Court Opinion

ID: 5467317
Source: CourtListenerOpinion
Date Created: 2022-01-09 20:00:29.131724+00
Date Added: 2024-06-11T08:33:10.239616
License: Public Domain

Barculo, Justice.
The statute provides (2 E. S. Ill, sec. 110, 2d edition,) that “no process shall be issued on any final decree until the same shall have been enrolled.” The 97th section provides for the enrolment by enacting that “ after the expiration of thirty days from the time a final decree shall have been entered in the minutes of the court, if no appeal shall have been entered therefrom, and if no petition for a rehearing shall have been presented^ either party may have the decree enrolled. *
It is quite manifest that under these sections the presentation of a petition for a rehearing within the time specified, or before the enrolment, must stay the enrolment and prevent the issuing of execution.
The 78th rule is drawn, and is to be construed with reference to this statute, and the 20th section of the new Judiciary Act which authorizes an application to be made at a general term for the rehearing of a cause decided at a special term. That rule provides that notice of the application may be served at any time within thirty days after service of the decree. If the notice may be served at any time within the thirty days, it follows that the day for hearing may, and often must, be after the expiration of that period. The rule proceeds: “ H not applied for within that time, process may be issued to enforce the decree.”
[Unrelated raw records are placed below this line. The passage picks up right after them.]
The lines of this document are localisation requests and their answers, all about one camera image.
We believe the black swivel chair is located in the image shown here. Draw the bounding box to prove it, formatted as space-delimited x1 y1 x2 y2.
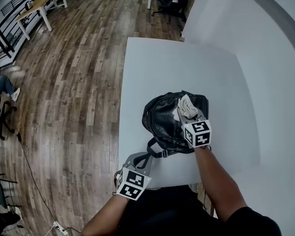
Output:
0 99 18 140

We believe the black floor cable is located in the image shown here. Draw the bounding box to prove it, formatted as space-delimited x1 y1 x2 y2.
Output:
16 132 64 231

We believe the person's left forearm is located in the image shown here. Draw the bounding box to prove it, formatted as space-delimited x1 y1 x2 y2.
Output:
82 195 128 236

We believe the black folding chair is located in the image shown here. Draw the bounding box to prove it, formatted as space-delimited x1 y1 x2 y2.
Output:
0 173 22 209

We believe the white power strip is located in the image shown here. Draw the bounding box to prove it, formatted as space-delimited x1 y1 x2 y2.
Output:
53 221 66 234

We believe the black leather backpack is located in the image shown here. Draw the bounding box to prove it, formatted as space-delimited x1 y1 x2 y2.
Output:
142 90 209 158

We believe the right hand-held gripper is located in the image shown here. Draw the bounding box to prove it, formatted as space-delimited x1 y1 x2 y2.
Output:
175 108 212 149

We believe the wooden table with white legs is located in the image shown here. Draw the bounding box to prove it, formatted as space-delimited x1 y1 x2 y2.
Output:
16 0 68 41

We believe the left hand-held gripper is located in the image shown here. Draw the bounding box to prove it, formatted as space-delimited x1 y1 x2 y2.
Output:
115 152 153 202

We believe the white cloth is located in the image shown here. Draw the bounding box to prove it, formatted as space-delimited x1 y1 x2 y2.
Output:
173 94 199 119

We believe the black metal railing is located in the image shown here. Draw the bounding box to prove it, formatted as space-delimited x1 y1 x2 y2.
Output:
0 0 48 64

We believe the person's black shirt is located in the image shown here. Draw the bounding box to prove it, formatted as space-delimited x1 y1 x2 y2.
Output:
118 184 282 236

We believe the person's right forearm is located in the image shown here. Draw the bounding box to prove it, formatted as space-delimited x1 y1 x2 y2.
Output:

*168The best construction I am able to put upon this rule and statute is this: The words “ applied for” in the latter clause of the rule are satisfied by due service of the notice of application within the required time, as mentioned in the former clause. In like manner the statute requiring the petition to be presented is satisfied by such notice of presentation. Hence it follows that the notice of application for a rehearing operates as a stay of the Plaintiffs’ proceedings, and the execution was irregularly issued.
I have arrived at this conclusion with great reluctance; for I am apprehensive of the bad effects of allowing defeated parties to stay their adversaries’ proceedings for several months by a mere notice and petition for a rehearing. In this very case, the Plaintiffs’ proceedings are stayed until next June—a period of more than eight months from the time the cause was decided. This is, however, but one of the many evils which flow from the requiring the judges to hold the general terms in every county, and compelling parties to have their causes heard in their own or an adjoining county. The motion must be granted, but under the circumstances, without costs.